The presentation will be Tuesday, March 11th, 2014 at 7:30PM at Seattle Pacific University; Otto Miller Hall; Room 109; West Nickerson Street and 3rd Avenue West in Seattle.

Doors will open about 6:30 PM for a 'social hour'; the meeting will start at 7:30 PM.

The lecture will be followed by a short auction.

Open to the public, no entrance fee

Family friendly but no childcare provided
Free parking, accessible building
No furry or feathered pets
Go to GSAS.ORG for more information and directions

Gary will also giving a second "GSAS Members-Only" meeting. GSAS Members can get information on the event on our GSAS.org webpage.


----------



## BruceF (Aug 5, 2011)

*Re: ***FREE Lecture*** Presented by GSAS (Seattle) Gary Lange - March 11th "Rainbowfi*

Boy you guys sure get great speakers.


----------



## Seattle_Aquarist (Mar 7, 2008)

*Re: ***FREE Lecture*** Presented by GSAS (Seattle) Gary Lange - March 11th "Rainbowfi*

Hi BruceF,

Yes we have been very fortunate and our Speaker Chairperson who arranges all of our speakers is awesome! She already has all of our meetings booked through the end of the year. Here are some of the speakers scheduled:

Coming up later this spring will be Rusty Wessel probably talking about Cichlids.

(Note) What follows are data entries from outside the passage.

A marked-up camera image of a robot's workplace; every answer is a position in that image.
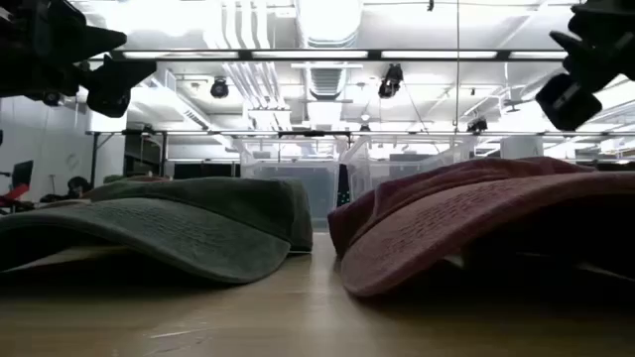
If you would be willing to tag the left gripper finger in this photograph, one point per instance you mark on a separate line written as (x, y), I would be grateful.
(114, 86)
(104, 43)

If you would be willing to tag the red baseball cap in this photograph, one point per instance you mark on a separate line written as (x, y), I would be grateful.
(446, 223)

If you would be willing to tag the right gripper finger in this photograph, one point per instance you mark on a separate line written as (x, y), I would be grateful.
(568, 103)
(570, 49)

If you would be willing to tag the person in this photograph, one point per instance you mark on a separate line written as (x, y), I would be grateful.
(78, 187)

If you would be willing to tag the black overhead light bar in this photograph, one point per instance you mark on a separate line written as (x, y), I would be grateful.
(374, 55)

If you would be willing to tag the black computer monitor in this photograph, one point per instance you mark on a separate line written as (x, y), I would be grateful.
(22, 173)

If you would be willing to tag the green baseball cap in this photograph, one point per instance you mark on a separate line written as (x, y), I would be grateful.
(198, 233)

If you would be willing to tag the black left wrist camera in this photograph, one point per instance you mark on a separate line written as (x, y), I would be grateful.
(52, 98)

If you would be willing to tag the black ceiling spotlight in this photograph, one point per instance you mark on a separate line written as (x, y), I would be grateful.
(218, 88)
(391, 82)
(477, 125)

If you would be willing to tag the black horizontal frame rail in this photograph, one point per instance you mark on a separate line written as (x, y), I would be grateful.
(307, 133)

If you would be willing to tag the white ventilation duct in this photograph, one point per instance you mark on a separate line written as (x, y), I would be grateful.
(327, 22)

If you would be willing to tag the red chair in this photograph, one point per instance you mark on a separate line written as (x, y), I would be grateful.
(14, 194)

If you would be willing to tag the clear plastic bin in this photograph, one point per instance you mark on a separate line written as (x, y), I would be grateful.
(297, 188)
(397, 173)

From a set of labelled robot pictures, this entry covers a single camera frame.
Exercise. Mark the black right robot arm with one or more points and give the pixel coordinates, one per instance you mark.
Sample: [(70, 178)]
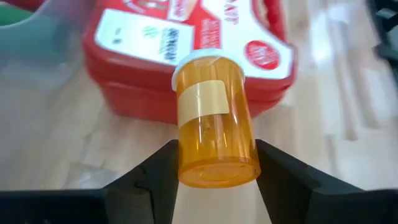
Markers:
[(385, 28)]

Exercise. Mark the small amber pill bottle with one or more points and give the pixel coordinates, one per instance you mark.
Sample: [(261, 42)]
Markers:
[(214, 124)]

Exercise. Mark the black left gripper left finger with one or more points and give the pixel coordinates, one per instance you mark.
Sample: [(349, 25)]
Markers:
[(149, 186)]

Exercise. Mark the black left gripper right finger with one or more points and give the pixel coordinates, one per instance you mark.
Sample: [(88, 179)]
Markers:
[(283, 186)]

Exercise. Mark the translucent plastic container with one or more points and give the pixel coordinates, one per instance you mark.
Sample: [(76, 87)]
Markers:
[(34, 37)]

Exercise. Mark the red plastic first aid case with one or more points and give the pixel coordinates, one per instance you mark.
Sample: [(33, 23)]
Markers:
[(133, 74)]

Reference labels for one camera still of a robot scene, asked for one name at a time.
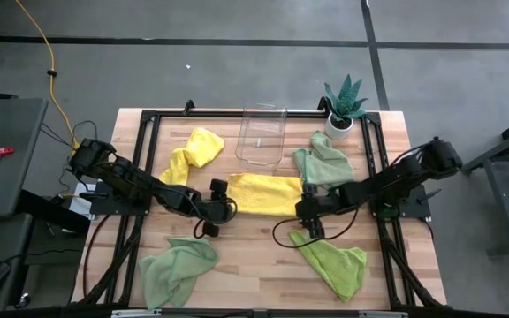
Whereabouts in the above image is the pale green microfiber towel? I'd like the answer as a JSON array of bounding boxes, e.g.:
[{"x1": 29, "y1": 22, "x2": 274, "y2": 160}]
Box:
[
  {"x1": 292, "y1": 130, "x2": 356, "y2": 186},
  {"x1": 138, "y1": 236, "x2": 220, "y2": 310}
]

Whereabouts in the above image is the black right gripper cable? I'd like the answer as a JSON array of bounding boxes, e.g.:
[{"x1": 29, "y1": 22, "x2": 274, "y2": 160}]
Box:
[{"x1": 271, "y1": 207, "x2": 361, "y2": 249}]

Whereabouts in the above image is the yellow extension cable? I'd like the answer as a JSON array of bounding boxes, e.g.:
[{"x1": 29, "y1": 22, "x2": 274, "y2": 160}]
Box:
[{"x1": 14, "y1": 0, "x2": 81, "y2": 149}]

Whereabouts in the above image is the red-handled hex key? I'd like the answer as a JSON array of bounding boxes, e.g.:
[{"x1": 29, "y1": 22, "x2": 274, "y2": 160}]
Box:
[{"x1": 0, "y1": 147, "x2": 16, "y2": 183}]

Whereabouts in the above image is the black aluminium frame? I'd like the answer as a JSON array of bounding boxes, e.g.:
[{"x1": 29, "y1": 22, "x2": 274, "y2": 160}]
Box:
[{"x1": 71, "y1": 99, "x2": 449, "y2": 318}]

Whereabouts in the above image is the clear plastic bin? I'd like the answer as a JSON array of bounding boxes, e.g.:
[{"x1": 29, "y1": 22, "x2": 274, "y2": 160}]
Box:
[{"x1": 235, "y1": 102, "x2": 288, "y2": 167}]

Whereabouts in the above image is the dark grey side table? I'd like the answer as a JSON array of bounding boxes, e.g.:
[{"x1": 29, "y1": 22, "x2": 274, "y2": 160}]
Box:
[{"x1": 0, "y1": 97, "x2": 49, "y2": 222}]

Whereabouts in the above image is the lime green microfiber towel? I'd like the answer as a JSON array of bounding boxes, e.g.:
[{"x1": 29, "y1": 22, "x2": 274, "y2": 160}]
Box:
[{"x1": 288, "y1": 230, "x2": 368, "y2": 304}]

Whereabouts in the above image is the black operator desk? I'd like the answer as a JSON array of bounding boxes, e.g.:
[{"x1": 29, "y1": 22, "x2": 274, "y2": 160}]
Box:
[{"x1": 0, "y1": 189, "x2": 92, "y2": 313}]

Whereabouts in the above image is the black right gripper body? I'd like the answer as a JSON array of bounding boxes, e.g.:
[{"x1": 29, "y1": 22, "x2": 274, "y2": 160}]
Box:
[{"x1": 302, "y1": 185, "x2": 344, "y2": 239}]

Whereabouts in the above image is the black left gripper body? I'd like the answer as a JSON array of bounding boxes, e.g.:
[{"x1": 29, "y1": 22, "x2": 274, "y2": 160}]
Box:
[{"x1": 194, "y1": 178, "x2": 229, "y2": 239}]

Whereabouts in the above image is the silver metal bracket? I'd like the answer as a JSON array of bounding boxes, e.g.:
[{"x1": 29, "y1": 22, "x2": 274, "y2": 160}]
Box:
[
  {"x1": 111, "y1": 308, "x2": 163, "y2": 318},
  {"x1": 358, "y1": 311, "x2": 409, "y2": 318}
]

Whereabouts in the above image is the yellow microfiber towel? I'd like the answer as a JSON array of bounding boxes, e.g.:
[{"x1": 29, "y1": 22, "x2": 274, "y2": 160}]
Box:
[
  {"x1": 226, "y1": 172, "x2": 304, "y2": 217},
  {"x1": 156, "y1": 126, "x2": 225, "y2": 186}
]

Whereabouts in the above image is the potted succulent white pot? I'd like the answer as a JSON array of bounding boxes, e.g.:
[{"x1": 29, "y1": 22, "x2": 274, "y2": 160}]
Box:
[{"x1": 323, "y1": 73, "x2": 369, "y2": 140}]

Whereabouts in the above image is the silver power supply box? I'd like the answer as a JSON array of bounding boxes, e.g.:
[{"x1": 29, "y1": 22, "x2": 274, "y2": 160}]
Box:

Then in September we have Juan Miguel who will talk about Mexican livebearers and/or cichlids.

In October we have Klaus Steinhaus on C.A.R.E.S. fish, and possibly a Members Only talk on tropheus.


----------



## Seattle_Aquarist (Mar 7, 2008)

*Re: ***FREE Lecture*** Presented by GSAS (Seattle) Gary Lange - March 11th "Rainbowfi*

Hi All,

Our regular meeting at SPU on Tuesday, March 11 is open to the public and guests are welcome. If you are not familiar with the remarkable beauty and diversity of the Rainbowfish species I encourage you to attend this meeting. Gary Lange is a great speaker and is truly enthusiastic about Rainbowfish.

In addition to the regular GSAS meeting, Gary is doing a second Rainbowfish talk for "GSAS Members Only" on Sunday, March 9th titled ""Extraordinary New Rainbowfish From Papua". GSAS members will find the time and location here.. If you have not yet joined GSAS now is the time not only for the second extraordinary talk but also for the big General Auction coming up in April!


----------



## Seattle_Aquarist (Mar 7, 2008)

*Re: ***FREE Lecture*** Presented by GSAS (Seattle) Gary Lange - March 11th "Rainbowfi*

Hi All,

Gary Lange is bringing "GOODIES" to our regular GSAS meeting on Tueday, March 11th and the 'Members Only' meeting on March 9th. Here is some additional information about the 'Members Only' meeting and some of the species he will be bringing for our club.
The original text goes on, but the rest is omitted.